Goal of the exercise: Your answer should consist only of the lines below from the one with "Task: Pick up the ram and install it" through the one with "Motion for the", copied exactly.

————————

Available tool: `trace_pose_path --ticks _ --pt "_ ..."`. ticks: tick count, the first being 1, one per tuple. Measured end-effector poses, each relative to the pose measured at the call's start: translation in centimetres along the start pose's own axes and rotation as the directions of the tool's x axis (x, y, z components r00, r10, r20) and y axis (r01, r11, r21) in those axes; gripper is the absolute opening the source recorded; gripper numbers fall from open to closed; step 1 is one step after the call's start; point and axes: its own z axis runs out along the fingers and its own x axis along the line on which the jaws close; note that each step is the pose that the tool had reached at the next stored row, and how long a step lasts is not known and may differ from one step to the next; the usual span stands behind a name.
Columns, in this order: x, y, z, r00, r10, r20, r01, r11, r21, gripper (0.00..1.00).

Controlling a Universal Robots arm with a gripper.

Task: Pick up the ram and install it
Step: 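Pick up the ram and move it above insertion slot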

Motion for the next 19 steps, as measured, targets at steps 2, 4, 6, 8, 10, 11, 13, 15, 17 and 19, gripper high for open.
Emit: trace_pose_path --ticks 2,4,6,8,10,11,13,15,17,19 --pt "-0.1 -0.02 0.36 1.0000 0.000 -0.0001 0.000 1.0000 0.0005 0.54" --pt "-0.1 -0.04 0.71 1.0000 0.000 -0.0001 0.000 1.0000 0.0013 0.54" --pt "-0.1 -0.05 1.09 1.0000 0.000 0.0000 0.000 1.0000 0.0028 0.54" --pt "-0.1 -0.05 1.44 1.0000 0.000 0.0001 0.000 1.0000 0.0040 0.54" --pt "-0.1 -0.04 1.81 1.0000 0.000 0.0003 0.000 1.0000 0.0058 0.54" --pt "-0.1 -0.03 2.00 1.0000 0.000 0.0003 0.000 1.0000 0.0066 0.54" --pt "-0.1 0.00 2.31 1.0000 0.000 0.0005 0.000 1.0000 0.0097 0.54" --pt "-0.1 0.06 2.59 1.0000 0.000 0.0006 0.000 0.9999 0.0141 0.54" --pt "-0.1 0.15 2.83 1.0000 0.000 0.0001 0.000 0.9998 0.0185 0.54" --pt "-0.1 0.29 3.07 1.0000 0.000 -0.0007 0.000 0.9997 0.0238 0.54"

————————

Task solution:
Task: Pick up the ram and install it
Step: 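Pick up the ram and move it above insertion slot
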
Motion for the next 19 steps, as measured, targets at steps 2, 4, 6, 8, 10, 11, 13, 15, 17 and 19, gripper high for open.

The requested output has been produced.